This whitepaper looks at issues related to replication, when building a highly distributed and replicated directory. It argues that X.500 DISP (Directory Information Shadowing Protocol) is the best solution to this problem. This paper looks particularly at military directory, which has strong requirements for highly replicated directory. The paper is also applicable to other environments.
ACP 133 Directory is a key component of most modern military communication and messaging systems. ACP 133 defines a complex military schema, based on X.500, which provides support for both applications and information services. This international core specification is used as the basis for national and NATO directories. Military directories have two characteristics that are key for this paper, that apply to both tactical and strategic directories:
- Highly Distributed. Servers are deployed in many locations. This is important, as it enables users and services who are reliant on directories to have local servers, and not to be reliant on availability of remote servers and network connectivity.
- Highly Replicated. It is critical that necessary data is available on the local server. For this reason data is highly replicated.
These fundamental requirements drive procurement and solutions. There are two further considerations that are important:
- International Collaboration. National military organizations, and international organizations (in particular NATO) have a high degree of collaboration. It is important to replicate directory data between nations to support this collaboration.
- Filtering. When data is replicated, there is a need to filter data. This is important to optimize performance over slow links, and to distribute data on a need to know basis and in line with policy.
What is X.500 DISP
X.500 DISP (Directory Information Shadowing Protocol) is the standard replication protocol that is a part of X.500 and of ACP 133. It is the only open standard for directory replication. DISP has a number of important features:
- Incremental replication, to optimize network and resource usage.

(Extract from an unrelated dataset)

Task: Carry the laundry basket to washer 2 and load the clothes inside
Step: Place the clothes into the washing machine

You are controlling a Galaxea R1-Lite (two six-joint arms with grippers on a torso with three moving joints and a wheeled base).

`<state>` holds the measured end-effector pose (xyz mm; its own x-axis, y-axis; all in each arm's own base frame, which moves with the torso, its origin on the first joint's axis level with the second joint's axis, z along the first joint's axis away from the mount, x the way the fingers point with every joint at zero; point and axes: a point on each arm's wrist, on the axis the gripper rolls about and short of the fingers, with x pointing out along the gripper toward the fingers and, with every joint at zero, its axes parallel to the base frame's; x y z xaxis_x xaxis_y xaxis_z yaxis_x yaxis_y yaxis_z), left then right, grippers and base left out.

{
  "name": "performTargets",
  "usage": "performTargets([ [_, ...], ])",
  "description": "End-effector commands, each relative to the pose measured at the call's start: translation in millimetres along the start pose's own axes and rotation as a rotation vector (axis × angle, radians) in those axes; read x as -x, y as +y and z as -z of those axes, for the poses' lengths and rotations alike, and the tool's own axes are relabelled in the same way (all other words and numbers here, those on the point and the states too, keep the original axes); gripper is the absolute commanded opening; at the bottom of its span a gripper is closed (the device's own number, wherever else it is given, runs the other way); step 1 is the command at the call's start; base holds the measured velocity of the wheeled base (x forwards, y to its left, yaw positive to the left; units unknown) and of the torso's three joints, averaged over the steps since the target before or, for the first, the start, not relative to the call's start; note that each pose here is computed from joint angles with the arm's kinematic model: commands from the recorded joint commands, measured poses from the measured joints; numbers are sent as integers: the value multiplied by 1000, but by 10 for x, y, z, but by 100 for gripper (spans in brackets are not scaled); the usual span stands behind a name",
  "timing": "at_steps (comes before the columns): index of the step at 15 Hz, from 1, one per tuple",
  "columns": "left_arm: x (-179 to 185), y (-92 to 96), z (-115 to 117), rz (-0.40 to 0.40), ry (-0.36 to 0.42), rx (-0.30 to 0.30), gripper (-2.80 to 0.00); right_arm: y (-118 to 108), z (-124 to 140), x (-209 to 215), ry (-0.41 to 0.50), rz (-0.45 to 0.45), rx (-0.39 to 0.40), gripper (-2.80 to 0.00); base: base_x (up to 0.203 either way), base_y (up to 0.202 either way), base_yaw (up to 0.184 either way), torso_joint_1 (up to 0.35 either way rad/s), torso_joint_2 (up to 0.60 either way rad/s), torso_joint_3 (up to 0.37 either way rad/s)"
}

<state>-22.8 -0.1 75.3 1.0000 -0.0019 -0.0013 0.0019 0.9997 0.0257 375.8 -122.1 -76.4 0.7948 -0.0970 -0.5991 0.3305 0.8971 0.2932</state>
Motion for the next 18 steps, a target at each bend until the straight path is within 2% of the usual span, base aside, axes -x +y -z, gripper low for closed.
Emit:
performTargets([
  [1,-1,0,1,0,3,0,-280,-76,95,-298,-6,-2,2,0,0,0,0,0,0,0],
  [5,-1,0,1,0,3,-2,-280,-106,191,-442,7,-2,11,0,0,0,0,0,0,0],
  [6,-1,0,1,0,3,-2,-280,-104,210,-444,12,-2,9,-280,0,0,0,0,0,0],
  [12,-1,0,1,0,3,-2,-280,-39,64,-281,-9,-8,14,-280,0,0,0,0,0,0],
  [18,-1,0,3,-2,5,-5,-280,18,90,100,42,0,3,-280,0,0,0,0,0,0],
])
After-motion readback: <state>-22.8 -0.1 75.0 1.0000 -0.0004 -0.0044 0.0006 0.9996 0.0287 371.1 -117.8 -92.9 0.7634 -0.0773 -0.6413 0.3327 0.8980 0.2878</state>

- Scheduled and on demand updates.
- Manager controlled updates.
- Supplier and Consumer initiated updates.
- Hierarchical shadowing.
- Flexible definition of data to be shadowed.
- Total updates, which allow for setup and reset.
- Flexible data filtering.
- Security features, including digital signature of associations and replicated data.
Single Vendor Solutions
Most directory deployments use directories from a single vendor. They will use the directory replication supported by that directory vendor. There are many complex and highly replicated single vendor directory solutions using DISP. Most organizations choosing to procure directory choose to have a single vendor.
Schema: Why Multi-Vendor is Hard
Dealing with multi-vendor solutions always adds complexity. Experience has shown that there is one fundamental reason why multi-vendor directory replication is hard, and that is schema consistency. In a single vendor deployment, schema will generally be configured in the same way for each server. In a multi-vendor deployment, there will tend to be differences including:
- Addition of vendor specific schema.
- Addition of customer specific schema.
- Inconsistencies or minor errors in configuration of standard schema.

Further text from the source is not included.